== Exercise ==
Write out again, exactly, the lines of the listing below from the first one through the one that contains "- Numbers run", and no other lines.

== Collected data ==
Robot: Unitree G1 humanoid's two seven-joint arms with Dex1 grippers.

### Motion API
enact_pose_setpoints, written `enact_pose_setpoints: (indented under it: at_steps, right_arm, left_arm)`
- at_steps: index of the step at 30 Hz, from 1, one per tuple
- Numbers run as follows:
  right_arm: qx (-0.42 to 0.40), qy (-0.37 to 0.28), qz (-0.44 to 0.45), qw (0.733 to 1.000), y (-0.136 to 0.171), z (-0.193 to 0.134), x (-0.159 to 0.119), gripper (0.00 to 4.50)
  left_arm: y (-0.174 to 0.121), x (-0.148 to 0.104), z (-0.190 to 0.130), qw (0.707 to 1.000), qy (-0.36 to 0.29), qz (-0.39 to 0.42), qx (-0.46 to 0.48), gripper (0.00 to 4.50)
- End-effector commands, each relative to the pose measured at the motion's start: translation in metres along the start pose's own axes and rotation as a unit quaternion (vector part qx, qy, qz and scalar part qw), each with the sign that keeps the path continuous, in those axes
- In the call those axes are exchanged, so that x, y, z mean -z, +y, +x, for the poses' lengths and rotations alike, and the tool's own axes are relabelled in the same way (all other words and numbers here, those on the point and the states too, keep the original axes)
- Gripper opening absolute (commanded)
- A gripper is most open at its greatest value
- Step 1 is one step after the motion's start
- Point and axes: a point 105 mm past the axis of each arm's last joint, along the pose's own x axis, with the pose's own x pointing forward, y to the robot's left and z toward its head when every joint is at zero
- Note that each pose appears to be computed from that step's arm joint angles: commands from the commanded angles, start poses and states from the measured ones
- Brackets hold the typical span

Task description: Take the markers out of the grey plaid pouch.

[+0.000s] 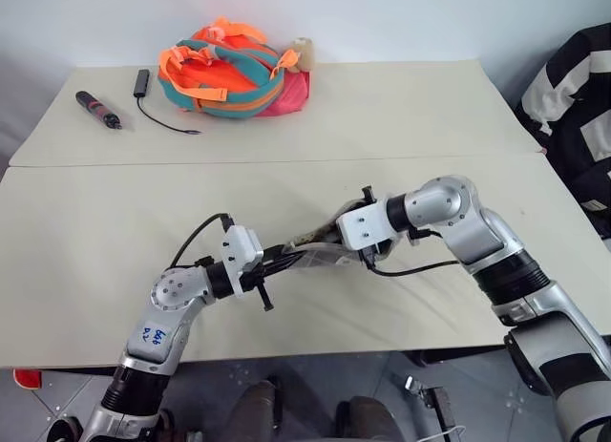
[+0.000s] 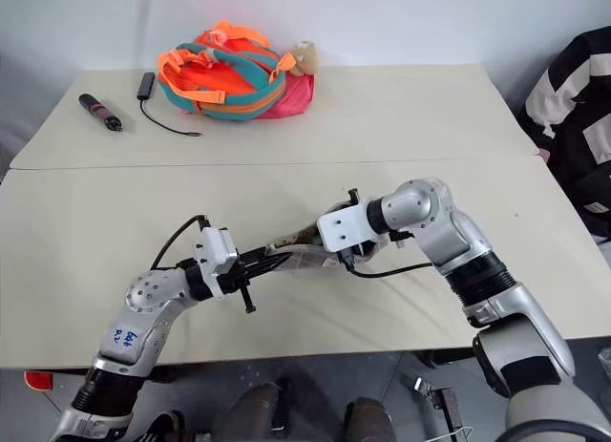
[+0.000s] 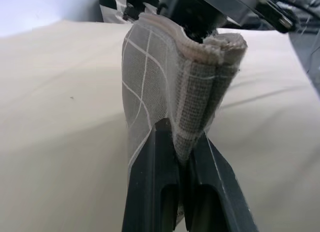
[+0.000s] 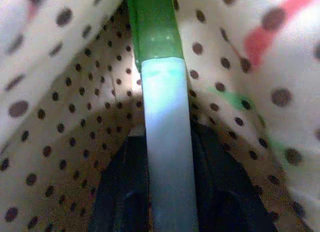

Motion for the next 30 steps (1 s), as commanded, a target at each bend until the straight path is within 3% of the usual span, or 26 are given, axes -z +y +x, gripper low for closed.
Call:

== Solution to the problem ==
Robot: Unitree G1 humanoid's two seven-joint arms with Dex1 grippers.

### Motion API
enact_pose_setpoints, written `enact_pose_setpoints: (indented under it: at_steps, right_arm, left_arm)`
- at_steps: index of the step at 30 Hz, from 1, one per tuple
- Numbers run as follows:

The work for this exercise is now done.